В начале шестого я уже был рядом с цветочным магазином. Юренберг не сообщил мне его название, но на Саут-Бэйвью такой магазин был единственным, поэтому я и предположил, что им владеет Кэтрин Брене. Я помнил о том, что мы со Сьюзен собирались присутствовать на открытии картинной галереи между пятью и шестью часами. И все же мне казалось более важным поговорить с миссис Брене, прежде чем это сделает Юренберг. Магазин располагался на той же стороне улицы, что и отель «Королевские пальмы». Увешанный башенками и балкончиками, украшенный террасками, отель придавал улице атмосферу изящества, пробуждая воспоминания о том, как выглядела Калуза еще в 20-х годах. Под вечерними лучами солнца здесь царили тишь и благодать. Перед моим мысленным взором проносились лошади, запряженные в легкие коляски, бегущие по эспланаде, пышные сады, спускающиеся прямо к заливу. Тротуар перед цветочным магазином представлял собой сад в миниатюре. Зонтичное дерево в кадке стояло рядом с драконовым деревом и маисовым кустарником. В центре между ними стояла тележка с цветами. Там были фиолетовые, белые, розовые глоксинии, желтые хризантемы, лаванда. На стеклянном окне магазина было написано «Флер де Ли», а под названием красовался геральдический крест с двумя стилизованными трехлепестковыми ирисами. Название магазина сообщало о том, что он принадлежал Кэтрин Брене. Сам собой возникал образ французской обольстительницы, жеманно спрашивающей: «Что вы желаете, месье?»

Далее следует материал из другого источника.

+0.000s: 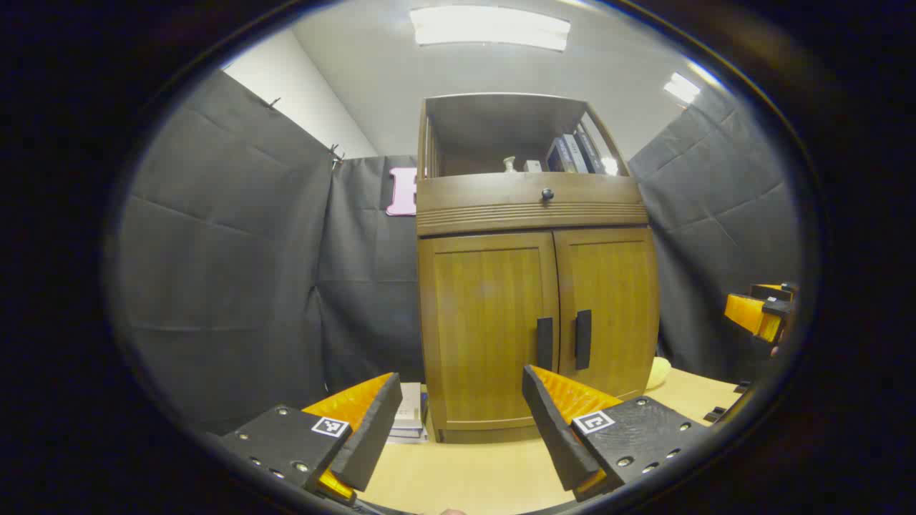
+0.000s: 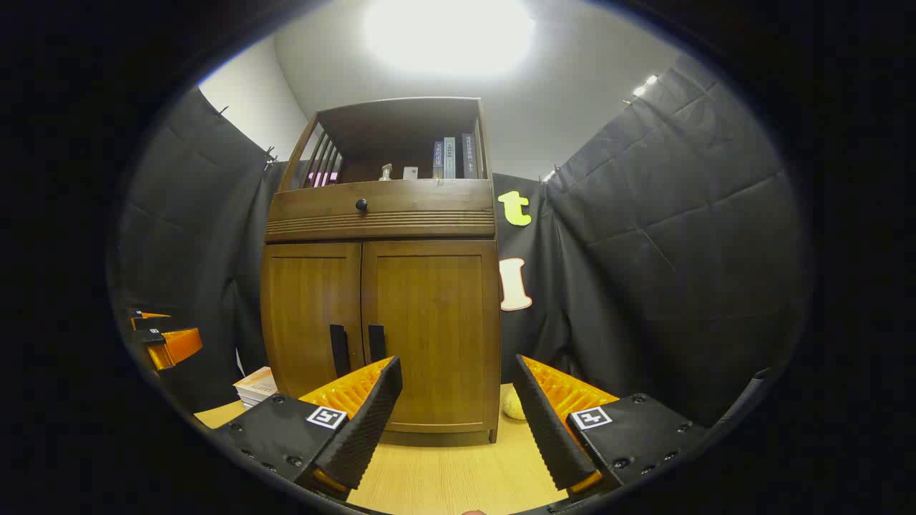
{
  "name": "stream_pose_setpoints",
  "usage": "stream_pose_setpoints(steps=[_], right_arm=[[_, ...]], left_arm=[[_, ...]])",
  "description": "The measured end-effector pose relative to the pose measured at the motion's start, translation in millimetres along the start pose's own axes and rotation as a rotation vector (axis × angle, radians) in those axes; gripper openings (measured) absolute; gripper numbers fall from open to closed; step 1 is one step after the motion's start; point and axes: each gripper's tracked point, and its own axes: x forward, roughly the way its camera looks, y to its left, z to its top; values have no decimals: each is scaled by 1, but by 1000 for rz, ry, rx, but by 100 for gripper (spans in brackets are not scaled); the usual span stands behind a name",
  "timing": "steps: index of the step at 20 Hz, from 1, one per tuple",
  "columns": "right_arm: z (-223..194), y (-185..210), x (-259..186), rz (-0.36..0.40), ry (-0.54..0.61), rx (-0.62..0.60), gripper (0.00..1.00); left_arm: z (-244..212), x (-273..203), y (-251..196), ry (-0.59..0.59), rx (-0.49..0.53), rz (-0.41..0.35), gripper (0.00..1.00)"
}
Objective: Open the right door of the double-door shoe cabinet with the right hand, and open the left door with the left hand.
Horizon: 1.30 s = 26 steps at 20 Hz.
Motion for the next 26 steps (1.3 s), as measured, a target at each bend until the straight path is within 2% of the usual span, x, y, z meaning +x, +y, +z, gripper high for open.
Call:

В магазине никого не было, кроме чуть коренастой средних лет женщины. Ее светлые волосы были собраны в тугой узел на затылке, на носу – огромные очки в черепаховой оправе. На ней был зеленый халат, весь перемазанный землей, из кармана которого торчали садовые ножницы. На ногах – разношенные сандалии. Она держала горшок с папоротником, который, вероятно, только что принесла с улицы. Судя по времени, магазин уже был закрыт. Она обернулась и посмотрела на меня. Позади нее на демонстрационной витрине хаотично расположились красные розы с длинными стеблями и алые тюльпаны, изысканные орхидеи, маргаритки и ирисы, вполне соответствующие названию «Флер де Ли». Справа и слева на полках стояли кактусы, фиалки, бегонии, с потолка свешивался виноград и бостонский плющ, рядом с композицией из высушенных цветов стоял пустой цветочный горшок.